THE TASK » Your job is to copy the data that follows exactly, every line included.
----
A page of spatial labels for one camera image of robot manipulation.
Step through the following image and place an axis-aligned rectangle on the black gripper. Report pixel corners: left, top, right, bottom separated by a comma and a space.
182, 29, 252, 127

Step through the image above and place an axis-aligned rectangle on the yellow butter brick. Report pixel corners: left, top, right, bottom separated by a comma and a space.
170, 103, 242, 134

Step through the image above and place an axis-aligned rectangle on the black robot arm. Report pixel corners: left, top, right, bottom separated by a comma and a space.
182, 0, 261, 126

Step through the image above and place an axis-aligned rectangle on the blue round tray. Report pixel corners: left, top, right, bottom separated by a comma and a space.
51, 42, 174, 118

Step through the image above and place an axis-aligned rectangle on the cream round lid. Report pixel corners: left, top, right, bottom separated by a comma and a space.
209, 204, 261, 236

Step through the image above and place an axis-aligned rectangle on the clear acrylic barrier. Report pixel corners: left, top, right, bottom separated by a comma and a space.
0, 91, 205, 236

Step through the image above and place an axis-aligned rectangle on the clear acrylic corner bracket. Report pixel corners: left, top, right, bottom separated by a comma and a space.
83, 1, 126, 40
----
TASK OUTPUT »
A page of spatial labels for one camera image of robot manipulation.
Step through the following image and place an axis-aligned rectangle on the black gripper. Report pixel corners: left, top, right, bottom separated by a comma and a space.
182, 29, 252, 127

Step through the image above and place an axis-aligned rectangle on the yellow butter brick. Report pixel corners: left, top, right, bottom separated by a comma and a space.
170, 103, 242, 134

Step through the image above and place an axis-aligned rectangle on the black robot arm. Report pixel corners: left, top, right, bottom separated by a comma and a space.
182, 0, 261, 126

Step through the image above and place an axis-aligned rectangle on the blue round tray. Report pixel corners: left, top, right, bottom separated by a comma and a space.
51, 42, 174, 118

Step through the image above and place an axis-aligned rectangle on the cream round lid. Report pixel corners: left, top, right, bottom separated by a comma and a space.
209, 204, 261, 236

Step through the image above and place an axis-aligned rectangle on the clear acrylic barrier. Report pixel corners: left, top, right, bottom separated by a comma and a space.
0, 91, 205, 236

Step through the image above and place an axis-aligned rectangle on the clear acrylic corner bracket. Report pixel corners: left, top, right, bottom separated by a comma and a space.
83, 1, 126, 40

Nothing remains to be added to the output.